The Libyan Minister of Oil and Gas, Mohamed Aoun welcomed Saudi Arabia’s decision to extend the voluntary reduction of its oil production by one million barrels per day.
In a statement issued on Monday, Aoun hailed the decision as “a positive step for the market balance between global producers and consumers, and also for the global economy in general.”
The Saudi Press Agency (SPA) quoted a source in the Ministry of Energy as saying the decision has gone into implementation in July, to include the month of August that can be extended, and in effect. The Kingdom’s production for August 2023 will be approximately 9 million barrels per day.
The source also noted that this cut is in addition to the voluntary cut previously announced by the Kingdom in April 2023, which extends until the end of December 2024.

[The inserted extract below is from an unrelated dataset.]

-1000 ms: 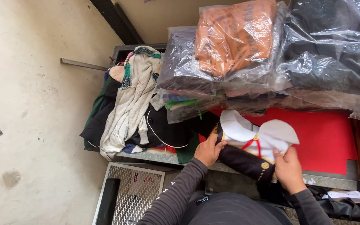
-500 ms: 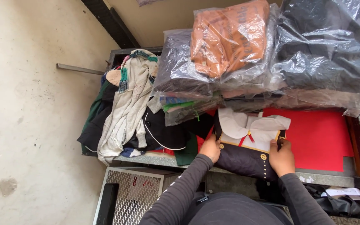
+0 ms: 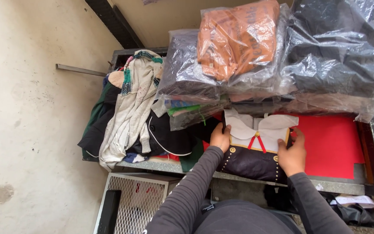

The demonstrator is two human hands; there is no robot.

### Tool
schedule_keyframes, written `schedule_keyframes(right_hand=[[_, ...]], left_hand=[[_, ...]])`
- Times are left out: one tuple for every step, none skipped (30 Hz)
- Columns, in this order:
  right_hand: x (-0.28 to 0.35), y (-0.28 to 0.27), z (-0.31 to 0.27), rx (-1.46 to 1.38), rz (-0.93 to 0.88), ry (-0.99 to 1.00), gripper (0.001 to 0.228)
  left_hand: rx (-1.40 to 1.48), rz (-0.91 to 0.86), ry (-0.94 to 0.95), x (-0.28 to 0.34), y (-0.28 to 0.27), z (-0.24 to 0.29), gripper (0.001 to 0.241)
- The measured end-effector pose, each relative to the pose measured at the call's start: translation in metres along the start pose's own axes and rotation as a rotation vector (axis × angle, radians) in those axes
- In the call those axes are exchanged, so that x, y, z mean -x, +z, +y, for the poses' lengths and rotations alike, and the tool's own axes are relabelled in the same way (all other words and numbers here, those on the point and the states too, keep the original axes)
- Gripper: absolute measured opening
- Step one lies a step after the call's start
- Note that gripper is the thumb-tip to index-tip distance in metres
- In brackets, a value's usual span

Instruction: The person folds a white collar piece and a dark garment with gold trim on a metal table. They then pick up a light-colored sweater, adjust its drawstring, and fold it. The items are placed on the table among other packaged clothes.

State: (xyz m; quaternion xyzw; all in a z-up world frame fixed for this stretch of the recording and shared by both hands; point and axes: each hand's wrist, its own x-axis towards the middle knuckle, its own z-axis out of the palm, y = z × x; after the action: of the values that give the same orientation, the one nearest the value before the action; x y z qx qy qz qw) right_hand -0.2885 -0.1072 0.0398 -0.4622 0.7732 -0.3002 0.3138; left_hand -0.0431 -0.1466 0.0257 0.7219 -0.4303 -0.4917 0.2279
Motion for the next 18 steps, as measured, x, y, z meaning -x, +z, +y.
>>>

The expected extension for August aims to “enhance the precautionary efforts made by the OPEC+ countries, for supporting the stability and balance of oil markets.”

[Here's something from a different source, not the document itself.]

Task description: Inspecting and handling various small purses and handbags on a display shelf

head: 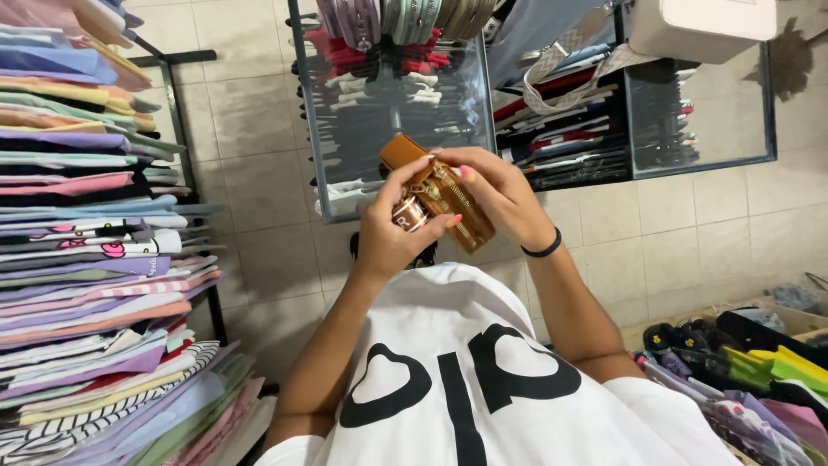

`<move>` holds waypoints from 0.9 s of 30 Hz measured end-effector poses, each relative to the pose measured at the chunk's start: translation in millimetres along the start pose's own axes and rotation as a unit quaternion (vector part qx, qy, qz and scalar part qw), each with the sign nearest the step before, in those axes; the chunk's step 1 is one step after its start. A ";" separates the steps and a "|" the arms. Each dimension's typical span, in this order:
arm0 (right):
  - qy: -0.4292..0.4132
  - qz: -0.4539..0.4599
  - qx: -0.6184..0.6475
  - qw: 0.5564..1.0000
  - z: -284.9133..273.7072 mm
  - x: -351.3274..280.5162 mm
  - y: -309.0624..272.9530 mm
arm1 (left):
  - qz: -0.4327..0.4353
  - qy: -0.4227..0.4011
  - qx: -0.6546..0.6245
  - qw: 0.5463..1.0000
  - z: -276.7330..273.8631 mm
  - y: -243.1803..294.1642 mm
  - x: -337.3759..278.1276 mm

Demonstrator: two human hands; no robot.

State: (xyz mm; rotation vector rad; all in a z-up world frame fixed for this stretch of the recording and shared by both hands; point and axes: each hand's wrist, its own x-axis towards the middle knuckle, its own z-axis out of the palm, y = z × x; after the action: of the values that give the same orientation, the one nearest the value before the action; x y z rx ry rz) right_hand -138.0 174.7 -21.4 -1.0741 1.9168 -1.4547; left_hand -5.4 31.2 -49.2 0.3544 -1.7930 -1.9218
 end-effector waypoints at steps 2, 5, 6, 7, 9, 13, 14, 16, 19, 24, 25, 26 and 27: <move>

The source also indicated that this reduction is in addition to another voluntary reduction announced by the Kingdom last April, which extends until the end of December 2024.

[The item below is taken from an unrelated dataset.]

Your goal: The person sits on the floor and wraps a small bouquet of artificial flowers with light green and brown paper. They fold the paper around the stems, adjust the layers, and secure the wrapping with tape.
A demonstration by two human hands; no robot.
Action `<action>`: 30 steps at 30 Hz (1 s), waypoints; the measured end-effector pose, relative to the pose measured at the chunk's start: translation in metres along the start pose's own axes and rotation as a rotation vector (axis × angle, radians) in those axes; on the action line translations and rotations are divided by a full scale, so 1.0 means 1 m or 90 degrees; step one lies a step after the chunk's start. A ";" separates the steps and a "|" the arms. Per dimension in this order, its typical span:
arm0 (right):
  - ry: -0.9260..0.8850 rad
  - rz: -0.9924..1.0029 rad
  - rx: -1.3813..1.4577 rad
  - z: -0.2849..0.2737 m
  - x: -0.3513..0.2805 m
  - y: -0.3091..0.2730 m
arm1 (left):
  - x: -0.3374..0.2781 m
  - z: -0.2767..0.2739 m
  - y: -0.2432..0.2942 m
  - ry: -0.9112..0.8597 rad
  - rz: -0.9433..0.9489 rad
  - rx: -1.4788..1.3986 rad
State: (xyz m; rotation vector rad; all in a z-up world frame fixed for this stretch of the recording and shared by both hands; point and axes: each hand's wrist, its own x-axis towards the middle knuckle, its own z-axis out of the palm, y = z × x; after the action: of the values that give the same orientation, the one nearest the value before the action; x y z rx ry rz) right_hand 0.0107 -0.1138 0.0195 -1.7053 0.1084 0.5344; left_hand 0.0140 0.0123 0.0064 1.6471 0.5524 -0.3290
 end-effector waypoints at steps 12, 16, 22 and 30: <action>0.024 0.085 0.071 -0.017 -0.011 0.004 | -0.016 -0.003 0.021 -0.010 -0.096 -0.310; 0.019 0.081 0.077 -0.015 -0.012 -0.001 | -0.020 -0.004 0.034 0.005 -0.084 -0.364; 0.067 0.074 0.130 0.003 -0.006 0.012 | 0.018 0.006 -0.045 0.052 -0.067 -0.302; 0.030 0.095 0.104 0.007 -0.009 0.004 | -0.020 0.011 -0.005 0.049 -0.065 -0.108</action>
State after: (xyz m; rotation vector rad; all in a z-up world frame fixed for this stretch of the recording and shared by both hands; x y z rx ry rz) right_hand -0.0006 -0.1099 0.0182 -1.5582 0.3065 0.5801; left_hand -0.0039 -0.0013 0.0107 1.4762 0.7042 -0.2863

Last month, Libya’s National Oil Corporation (NOC) announced that crude oil revenues reached $1.57 billion dollars in May 2023, based on the NOC’s accounts at the Libyan Foreign Bank.
In a statement, the NOC said the total revenue from crude oil amounted to $1.572 billion. Meanwhile, revenues from oil products reached $59.862 million, while revenues from gas and condensates recorded $29.862 million, and petrochemicals brought in $615,874.
The Central Bank of Libya (CBL) announced that Libya’s total oil revenues rose to 19.1 billion Libyan dinars, from January to April 2023.
The CBL revealed that the country’s total revenues recorded 31.9 billion dinars, over the last four months. State expenditures amounted to 24.9 billion dinars in 2023. The bank noted that foreign currency exchange revenues over the last four months amounted to $15.05 billion dollars.
In recent months, Libya’s oil sector has stabilised, and production has risen to 1.2 million barrels per day. The Minister of Oil and Gas, Mohamed Aoun expressed his hopes that “oil production will return to 2010 levels within two or three years.”
In the fourth quarter of 2022, a report by the International Monetary Fund stated that Libya will be the fastest-growing Arab economy in 2023. It is set to have a growth rate of 17.9%, compared to 3.9% for Arab states.